1. The Quran is a sacred book which contains the divine revelations made to Muhammad by God and is the foundation for Sharia law. Much of the Quran does deal with legal matters, but instead, sets out the goals and aspirations of Muslims, and the general accepted conduct and way of living.
2. The Sunna (meaning "habitual practice" or "trodden path") is the other primary source of law. It contains the explanations of the Quran and records the sayings, deeds, and approved practices of Muhammad.
3. Ijma (consensus) is a secondary source of law. There are however, conflicting interpretations as to the meaning of consensus. The Wahhabis prevailing in Saudi Arabia asserts that a legally binding consensus only arises from agreement of Muhammad and his Companions, and not the universal agreement of Muslim authorities today.
4. Qiyas (reasoning by analogy) is another secondary source of law. Forms of analytical reasoning are categorised as law.
Both ijmas and qiyas constitute fiqh, Islamic jurisprudence based upon scholar opinions amassed over the years.
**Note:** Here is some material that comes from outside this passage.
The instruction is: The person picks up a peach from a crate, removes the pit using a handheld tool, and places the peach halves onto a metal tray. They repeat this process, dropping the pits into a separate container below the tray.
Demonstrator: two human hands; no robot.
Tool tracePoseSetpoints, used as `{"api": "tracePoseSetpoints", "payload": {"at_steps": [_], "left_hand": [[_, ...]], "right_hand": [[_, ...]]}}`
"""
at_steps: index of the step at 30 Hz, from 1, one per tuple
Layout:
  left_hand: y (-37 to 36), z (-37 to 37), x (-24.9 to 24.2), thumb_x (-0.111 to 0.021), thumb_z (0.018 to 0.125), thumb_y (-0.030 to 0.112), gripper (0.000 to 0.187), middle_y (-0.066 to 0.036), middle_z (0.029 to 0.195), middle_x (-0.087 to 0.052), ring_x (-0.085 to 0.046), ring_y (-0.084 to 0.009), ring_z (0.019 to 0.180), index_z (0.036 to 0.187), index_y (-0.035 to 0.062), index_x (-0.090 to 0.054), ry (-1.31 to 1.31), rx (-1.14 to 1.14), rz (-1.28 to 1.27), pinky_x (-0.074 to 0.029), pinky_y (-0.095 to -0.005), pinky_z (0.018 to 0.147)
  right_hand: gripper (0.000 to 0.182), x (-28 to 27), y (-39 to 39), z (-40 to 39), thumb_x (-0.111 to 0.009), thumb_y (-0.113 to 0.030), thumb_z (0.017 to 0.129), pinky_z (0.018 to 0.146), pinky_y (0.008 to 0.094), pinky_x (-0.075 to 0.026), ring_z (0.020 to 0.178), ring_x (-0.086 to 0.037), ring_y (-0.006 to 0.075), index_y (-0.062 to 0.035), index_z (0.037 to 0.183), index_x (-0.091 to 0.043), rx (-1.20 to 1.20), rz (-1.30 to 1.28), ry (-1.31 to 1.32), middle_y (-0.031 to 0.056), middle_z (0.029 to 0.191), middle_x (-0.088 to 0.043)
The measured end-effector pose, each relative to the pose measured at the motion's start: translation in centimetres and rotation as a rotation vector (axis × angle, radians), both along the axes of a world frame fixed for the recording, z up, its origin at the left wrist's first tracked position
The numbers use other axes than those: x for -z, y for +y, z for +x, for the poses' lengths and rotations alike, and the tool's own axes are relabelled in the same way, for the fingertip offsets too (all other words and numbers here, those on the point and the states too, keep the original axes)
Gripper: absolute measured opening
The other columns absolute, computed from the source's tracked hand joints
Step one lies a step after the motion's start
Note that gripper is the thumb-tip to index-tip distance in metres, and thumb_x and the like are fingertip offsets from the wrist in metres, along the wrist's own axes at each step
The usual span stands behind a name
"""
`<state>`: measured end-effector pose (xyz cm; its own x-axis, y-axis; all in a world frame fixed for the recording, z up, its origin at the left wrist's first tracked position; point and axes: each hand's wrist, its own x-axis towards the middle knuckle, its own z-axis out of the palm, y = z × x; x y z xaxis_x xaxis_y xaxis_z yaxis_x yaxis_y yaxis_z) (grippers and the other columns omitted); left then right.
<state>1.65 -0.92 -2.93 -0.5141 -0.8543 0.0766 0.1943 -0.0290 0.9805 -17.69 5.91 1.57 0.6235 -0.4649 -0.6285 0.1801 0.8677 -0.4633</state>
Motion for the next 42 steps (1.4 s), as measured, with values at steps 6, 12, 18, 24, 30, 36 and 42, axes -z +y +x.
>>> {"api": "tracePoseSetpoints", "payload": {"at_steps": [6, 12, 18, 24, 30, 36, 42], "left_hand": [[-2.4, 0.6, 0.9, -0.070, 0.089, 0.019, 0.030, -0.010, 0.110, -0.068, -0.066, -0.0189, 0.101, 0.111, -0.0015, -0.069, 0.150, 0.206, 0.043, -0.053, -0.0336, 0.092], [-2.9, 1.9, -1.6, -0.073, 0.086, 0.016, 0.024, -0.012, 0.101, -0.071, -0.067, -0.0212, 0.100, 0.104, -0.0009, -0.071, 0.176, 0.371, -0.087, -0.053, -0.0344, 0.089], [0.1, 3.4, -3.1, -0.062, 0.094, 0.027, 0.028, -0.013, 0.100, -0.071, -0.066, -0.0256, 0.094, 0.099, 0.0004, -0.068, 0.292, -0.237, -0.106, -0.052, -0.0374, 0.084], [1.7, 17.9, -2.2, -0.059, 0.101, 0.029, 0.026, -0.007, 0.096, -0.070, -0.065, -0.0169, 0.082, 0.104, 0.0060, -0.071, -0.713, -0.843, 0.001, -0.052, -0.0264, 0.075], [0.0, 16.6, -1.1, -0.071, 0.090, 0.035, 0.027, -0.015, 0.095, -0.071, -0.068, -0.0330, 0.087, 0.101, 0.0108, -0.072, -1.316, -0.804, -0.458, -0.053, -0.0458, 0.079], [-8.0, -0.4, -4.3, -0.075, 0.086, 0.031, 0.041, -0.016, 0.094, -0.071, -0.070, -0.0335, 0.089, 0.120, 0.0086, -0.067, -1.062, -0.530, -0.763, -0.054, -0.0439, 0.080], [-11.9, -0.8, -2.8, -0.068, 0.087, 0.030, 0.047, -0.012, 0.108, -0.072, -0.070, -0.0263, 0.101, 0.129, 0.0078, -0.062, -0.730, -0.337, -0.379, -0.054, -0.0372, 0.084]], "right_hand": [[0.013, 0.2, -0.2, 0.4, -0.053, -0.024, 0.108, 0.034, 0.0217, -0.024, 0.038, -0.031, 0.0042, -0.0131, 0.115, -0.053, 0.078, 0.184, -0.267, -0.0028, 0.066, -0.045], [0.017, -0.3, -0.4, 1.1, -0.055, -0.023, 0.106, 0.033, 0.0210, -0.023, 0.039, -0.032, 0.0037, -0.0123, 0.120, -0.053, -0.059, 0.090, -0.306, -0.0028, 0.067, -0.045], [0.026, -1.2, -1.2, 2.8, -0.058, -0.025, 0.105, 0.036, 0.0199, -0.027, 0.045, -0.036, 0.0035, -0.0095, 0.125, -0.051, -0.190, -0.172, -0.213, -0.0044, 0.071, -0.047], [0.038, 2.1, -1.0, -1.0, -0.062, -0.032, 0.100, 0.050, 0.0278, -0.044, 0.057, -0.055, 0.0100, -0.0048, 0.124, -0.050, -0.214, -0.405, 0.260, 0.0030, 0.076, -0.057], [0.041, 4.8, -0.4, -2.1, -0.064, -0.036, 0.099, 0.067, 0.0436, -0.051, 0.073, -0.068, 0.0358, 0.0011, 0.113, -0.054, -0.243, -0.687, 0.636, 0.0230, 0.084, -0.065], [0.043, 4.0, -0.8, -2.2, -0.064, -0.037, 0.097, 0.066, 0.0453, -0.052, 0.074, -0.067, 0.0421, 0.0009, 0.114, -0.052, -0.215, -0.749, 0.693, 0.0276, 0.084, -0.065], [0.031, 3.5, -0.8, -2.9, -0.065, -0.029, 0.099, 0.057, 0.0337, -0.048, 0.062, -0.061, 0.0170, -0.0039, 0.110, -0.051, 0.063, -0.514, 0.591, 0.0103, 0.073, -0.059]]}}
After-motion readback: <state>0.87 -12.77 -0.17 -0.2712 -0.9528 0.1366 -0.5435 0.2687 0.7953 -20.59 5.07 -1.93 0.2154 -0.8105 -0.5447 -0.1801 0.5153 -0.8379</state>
=== Regulations (lai'hah) and ordinances (nizma) ===
Ordinances (nizam), consisting of royal decrees which address modern legal issues and bureaucratic matters, is another source of law. These royal decrees by the King supplement fiqh. Royal decrees are considered subordinate to Sharia law as only religious law is considered "law" under Sharia law. The courts will apply fiqh over nizam if the legal issue is already considered in Sharia law, or if nizam conflicts with Sharia law.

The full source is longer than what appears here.